I tried Googling around for a free stock screener that would let you filter by
revenue and founding year but I couldn't find anything. It wouldn't get you
the private companies but it would probably be a representative sample of the
whole group.

------
sharemywin
My definition of a company thta matters: Assuming aboout 3-5x earnings for a
sale price for most small companies. If I wanted to retire on about $70,000/yr
and the market returns about 6% I'd need $1.2 million in earnings assuming 10%
profit that's about $12 million in revenue for 4 years which is $3 million in
sales.

------
wtvanhest
A lot of "tech" companies are in those two sectors.

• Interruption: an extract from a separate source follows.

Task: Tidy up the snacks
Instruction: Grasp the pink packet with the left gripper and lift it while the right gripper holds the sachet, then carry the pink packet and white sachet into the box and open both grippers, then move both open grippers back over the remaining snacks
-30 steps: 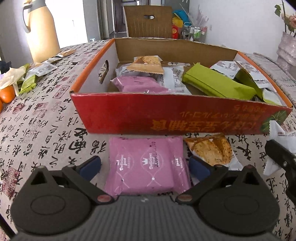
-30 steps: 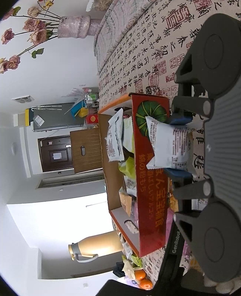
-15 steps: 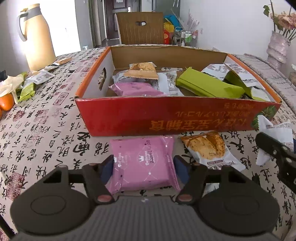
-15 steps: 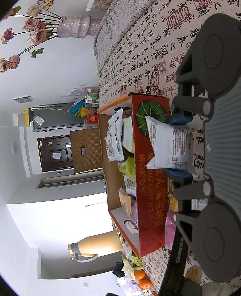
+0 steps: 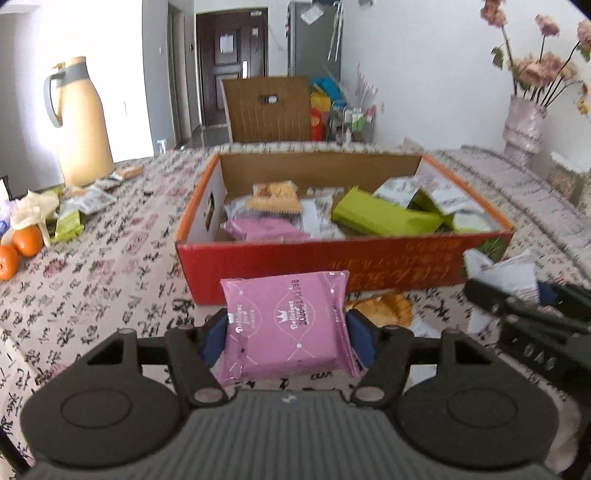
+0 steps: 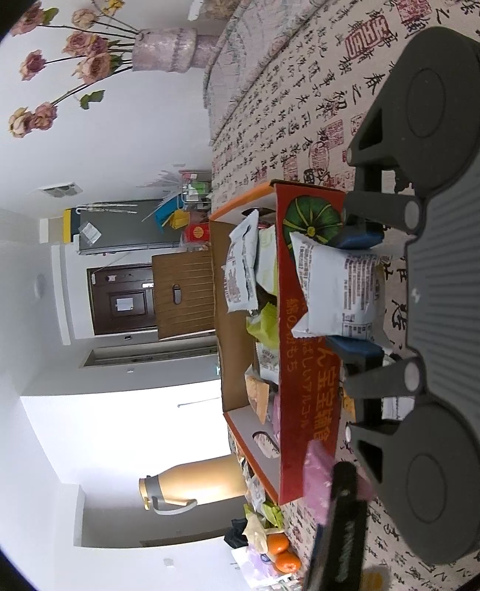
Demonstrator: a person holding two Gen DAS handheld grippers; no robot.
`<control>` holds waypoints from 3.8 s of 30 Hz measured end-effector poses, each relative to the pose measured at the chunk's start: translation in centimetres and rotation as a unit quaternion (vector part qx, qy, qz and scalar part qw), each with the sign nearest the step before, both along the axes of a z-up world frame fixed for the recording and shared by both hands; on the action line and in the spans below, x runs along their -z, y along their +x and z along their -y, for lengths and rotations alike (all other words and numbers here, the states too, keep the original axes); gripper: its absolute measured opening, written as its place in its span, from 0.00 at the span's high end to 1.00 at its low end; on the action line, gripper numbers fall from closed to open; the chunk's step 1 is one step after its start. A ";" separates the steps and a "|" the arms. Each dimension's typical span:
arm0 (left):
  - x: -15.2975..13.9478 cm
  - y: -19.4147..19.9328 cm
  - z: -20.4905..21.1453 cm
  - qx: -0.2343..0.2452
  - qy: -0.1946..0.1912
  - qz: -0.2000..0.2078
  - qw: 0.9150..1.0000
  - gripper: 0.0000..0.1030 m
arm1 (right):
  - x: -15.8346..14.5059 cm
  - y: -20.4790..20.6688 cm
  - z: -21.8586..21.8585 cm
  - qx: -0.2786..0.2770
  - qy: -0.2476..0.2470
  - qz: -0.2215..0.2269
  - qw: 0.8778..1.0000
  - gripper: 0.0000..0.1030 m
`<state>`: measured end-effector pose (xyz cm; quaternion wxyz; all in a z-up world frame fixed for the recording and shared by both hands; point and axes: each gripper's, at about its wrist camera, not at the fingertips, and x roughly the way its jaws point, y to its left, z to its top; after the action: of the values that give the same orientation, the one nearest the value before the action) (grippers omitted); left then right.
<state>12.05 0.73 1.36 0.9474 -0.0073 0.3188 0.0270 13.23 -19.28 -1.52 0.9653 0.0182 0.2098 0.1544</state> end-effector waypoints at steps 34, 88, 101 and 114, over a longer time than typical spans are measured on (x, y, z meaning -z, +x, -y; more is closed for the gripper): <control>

Amazon is consumer discretionary for example. I don't have a list of holdings
per sector in front of me right now, but a bunch of stuff you wouldn't expect
is in consumer discretionary.

Most industrial companies have technical competitive advantages.

------
pionar
"Yes, the American Southeast, the powerhouse of economic growth, apparently.
At least by this measure."

Well, duh. It shouldn't be that astounding. The Southeast has for a long time
been a "powerhouse of economic growth", because, as much as we don't like to
admit it, the US is still a highly manufacturing-reliant economy. And where is
the biggest manufacturing region (especially in new development)? The
Southeast.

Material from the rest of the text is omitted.